> [EXERCISE DETAILS]:
For the entries that appear below, write out the exact text and omit the pictures.

> [DATA SHOWN]:

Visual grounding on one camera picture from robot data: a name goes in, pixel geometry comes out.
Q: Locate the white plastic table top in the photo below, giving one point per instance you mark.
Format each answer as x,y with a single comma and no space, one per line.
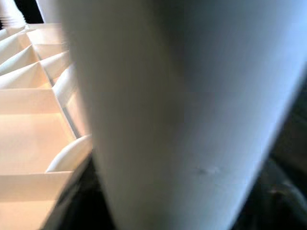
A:
28,131

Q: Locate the black plastic table cover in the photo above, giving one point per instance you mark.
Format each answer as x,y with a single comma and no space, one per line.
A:
296,124

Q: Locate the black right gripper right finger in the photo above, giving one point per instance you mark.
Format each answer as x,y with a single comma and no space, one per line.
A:
278,206

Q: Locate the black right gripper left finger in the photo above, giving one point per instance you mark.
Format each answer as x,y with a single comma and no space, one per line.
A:
81,203

> [RESPONSE AREA]:
Visual grounding on one camera picture from robot data: a name goes in, pixel geometry comes out.
Q: Locate the white plastic table top in the photo below, giving one point per instance you mark.
Format each answer as x,y with a single comma and no space, one per line.
A:
28,131

Q: Locate the black plastic table cover in the photo above, giving one point per instance you mark.
Format each answer as x,y with a single comma and no space, one per line.
A:
296,124

Q: Locate the black right gripper right finger in the photo above, giving one point per instance you mark.
Format each answer as x,y with a single comma and no space, one per line.
A:
278,206

Q: Locate the black right gripper left finger in the photo above, giving one point per instance you mark.
Format each answer as x,y with a single comma and no space, one per line.
A:
81,203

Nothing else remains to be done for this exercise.